Sam Trenholme's webpage
Support this website

HTMLDOC and Unicode

 

September 19 2025

I go over how I process blog entries.

Processing the blog

I use a hacked version of HTMLDOC to process my blog entries. The entries are written in a special version of Markdown which is then processed as follows:

Markdown → UTF-8 to Xascii converter → HTMLDOC → Lua script → HTML webpage

The steps are as follows:

  • I write the blog in Markdown

  • Since HTMLDOC doesn’t like Unicode (in theory, it has the ability to accept UTF-8 input. In practice, this is so buggy it’s simply better to convert it in to a non-Unicode format first), I convert the Unicode in to a special 7-bit format called Xascii.

  • I use a slightly hacked version of HTMLDOC 1.9.16 (the last version which easily compiles in Cygwin) to convert the Markdown in to HTML

  • Since that HTML isn’t quite in a form suitable for my blog, I run it through a Lua script which uses a bunch of regular expressions to massage the HTML (real footnotes,1 pictures, split long words so there aren’t issues on a phone, etc.) using Lua’s 8-bit regular expression engine (with some extensions to support the unusual Xascii format I use). Here keeping things 8-bit is good because then the regular expressions can process non-ASCII. Said Lua engine outputs UTF-8 HTML suitable for putting on my blog.

  • I have a final script which takes those (mostly) HTML blog entries and puts them on both of my blogs (inter-blog links are different between the two blogs)

The Xascii format

Instead of using UTF-8, which HTMLDOC doesn’t really like, we use a format called Xascii which I actually made up about seven years ago, with no intention of using it in the real world. It was at the time a “fantasy” encoding for an alternate universe where low end computers would use this encoding to encode both English and Spanish, as well as some limited non-ASCII punctuation.

Since both HTMLDOC and Lua prefer to get fix-width 8-bit input (HTMLDOC is buggy with UTF-8 and Lua’s 8-bit regular expression engine treats UTF-8 as multi character entities, so they can’t be part of regular expression classes and what not), this fantasy format finally became a reality since I had a real world use for it. The format is as follows:

  0123456789abcdef
0 .ÁÉÍÑÓÚÜ¡..—..«»
1 •áéíñóúü¿‘’.→“”©
2 .!"#$%&'()*+,-./
3 0123456789:;<=>?
4 @ABCDEFGHIJKLMNO
5 PQRSTUVWXYZ[\]^_
6 `abcdefghijklmno
7 pqrstuvwxyz{|}~♥

Here, “.” (except for 0x2e, the literal period) is a control character. Note that “—” uses the slot for the very rarely used “vertical tab”, so I have hacked HTMLDOC to not consider “vertical tab” a whitespace character, and on the Lua side I have code which massages regular expressions so that the custom class %b matches all whitespace characters except “vertical tab”.

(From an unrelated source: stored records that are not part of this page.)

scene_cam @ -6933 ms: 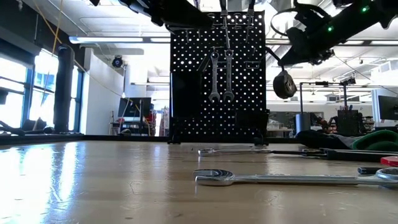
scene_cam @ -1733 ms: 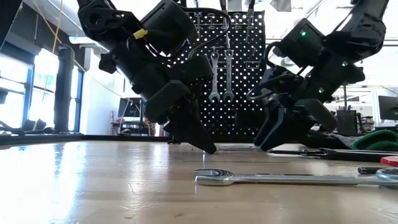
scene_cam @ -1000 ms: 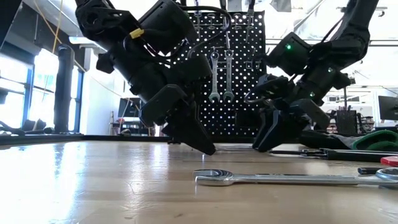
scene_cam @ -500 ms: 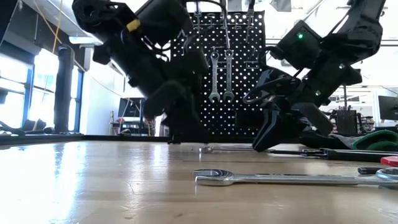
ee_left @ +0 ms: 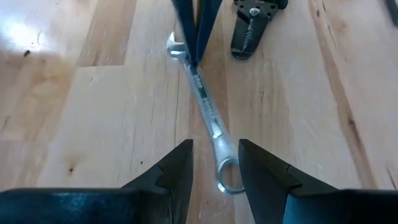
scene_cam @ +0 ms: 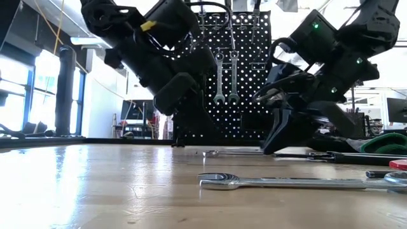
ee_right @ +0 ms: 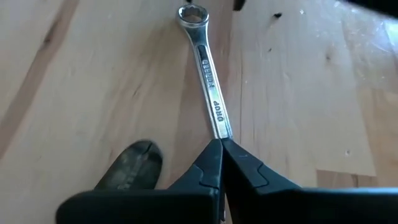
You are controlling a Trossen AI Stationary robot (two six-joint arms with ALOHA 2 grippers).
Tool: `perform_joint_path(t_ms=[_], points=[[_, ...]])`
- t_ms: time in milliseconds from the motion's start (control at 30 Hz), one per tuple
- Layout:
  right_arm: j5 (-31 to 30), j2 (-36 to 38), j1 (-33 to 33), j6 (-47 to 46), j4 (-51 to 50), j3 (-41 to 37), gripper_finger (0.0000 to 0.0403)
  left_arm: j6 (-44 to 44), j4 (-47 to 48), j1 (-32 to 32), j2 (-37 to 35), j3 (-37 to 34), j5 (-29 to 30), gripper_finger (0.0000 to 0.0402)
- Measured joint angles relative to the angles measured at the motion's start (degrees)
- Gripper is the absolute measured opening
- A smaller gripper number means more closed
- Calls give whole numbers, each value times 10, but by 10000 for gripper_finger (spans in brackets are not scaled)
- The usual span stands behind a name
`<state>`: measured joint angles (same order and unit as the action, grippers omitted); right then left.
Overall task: Hang tools onto peg board
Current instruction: Hang the silver wrench on the peg board
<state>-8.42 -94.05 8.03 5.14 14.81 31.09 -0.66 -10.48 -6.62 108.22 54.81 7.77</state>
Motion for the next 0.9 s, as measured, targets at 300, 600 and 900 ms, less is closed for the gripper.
perform_joint_path(t_ms=[300, 600, 900], points=[[4, 17, 3, 1, -91, 45, 1, -12, -1, 10, 0, 1, -50, 122], [16, 18, 4, 4, -103, 64, 32, -13, -20, 6, 22, 1, -57, 122], [11, -6, -5, -2, -114, 64, 125, -13, -47, 4, 39, 1, -57, 122]])
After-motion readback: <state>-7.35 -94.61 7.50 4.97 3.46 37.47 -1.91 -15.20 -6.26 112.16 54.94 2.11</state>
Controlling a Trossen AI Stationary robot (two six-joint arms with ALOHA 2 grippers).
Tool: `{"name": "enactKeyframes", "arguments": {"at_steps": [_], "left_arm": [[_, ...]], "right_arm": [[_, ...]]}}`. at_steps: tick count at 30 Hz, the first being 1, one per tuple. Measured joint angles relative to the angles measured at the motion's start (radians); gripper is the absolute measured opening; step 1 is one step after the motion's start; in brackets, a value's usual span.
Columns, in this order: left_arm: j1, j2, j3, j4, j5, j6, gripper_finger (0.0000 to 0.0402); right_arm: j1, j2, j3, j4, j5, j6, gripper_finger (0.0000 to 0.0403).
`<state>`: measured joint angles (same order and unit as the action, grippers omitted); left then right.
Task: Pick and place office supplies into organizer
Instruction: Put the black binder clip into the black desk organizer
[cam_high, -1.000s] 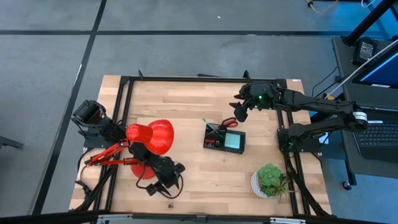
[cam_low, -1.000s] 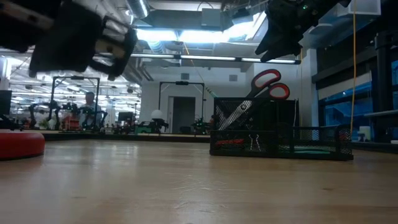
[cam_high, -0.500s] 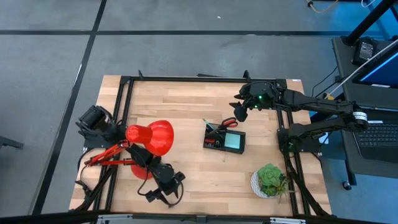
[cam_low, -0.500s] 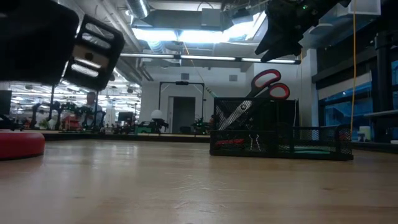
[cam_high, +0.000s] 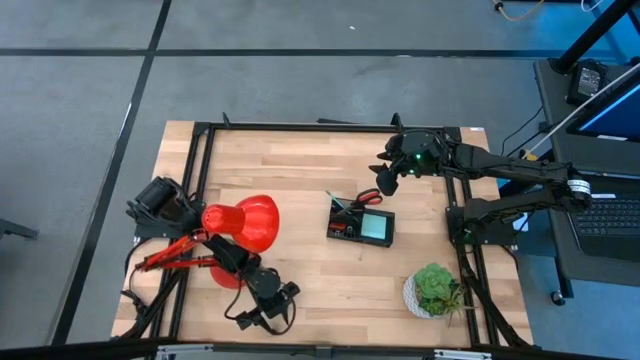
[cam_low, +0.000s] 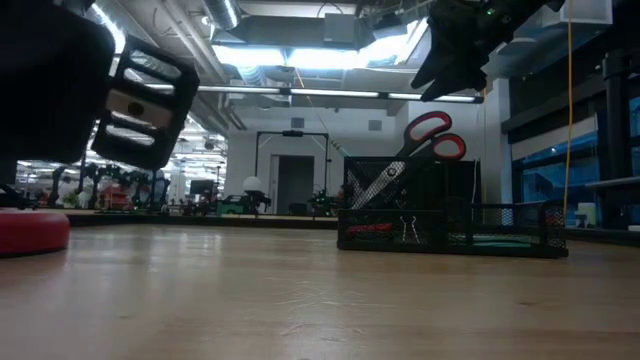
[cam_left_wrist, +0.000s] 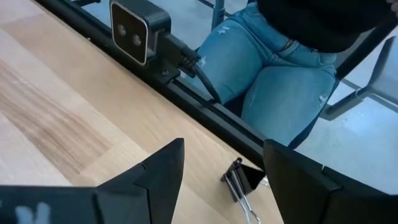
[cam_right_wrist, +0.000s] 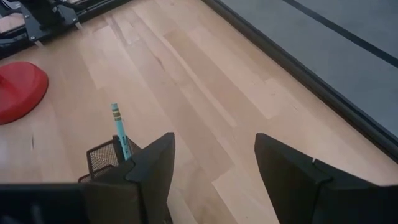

The fonts I use to render the webpage have essentially only the characters that are present in Xascii; this allows the font files to be really small and load very quickly, even on older networks (down here in México, on my phone 4g is nearly universal and 5g is almost never available).

This is perfect for my blog, since I only write in English and Spanish. I have all of the non-ASCII control characters I need for my blogs, and can use long term simple stable tools to build the blog.

Getting the code

The code is open-source and available here:

https://github.com/samboy/blog/

Footnote

1: Like this footnote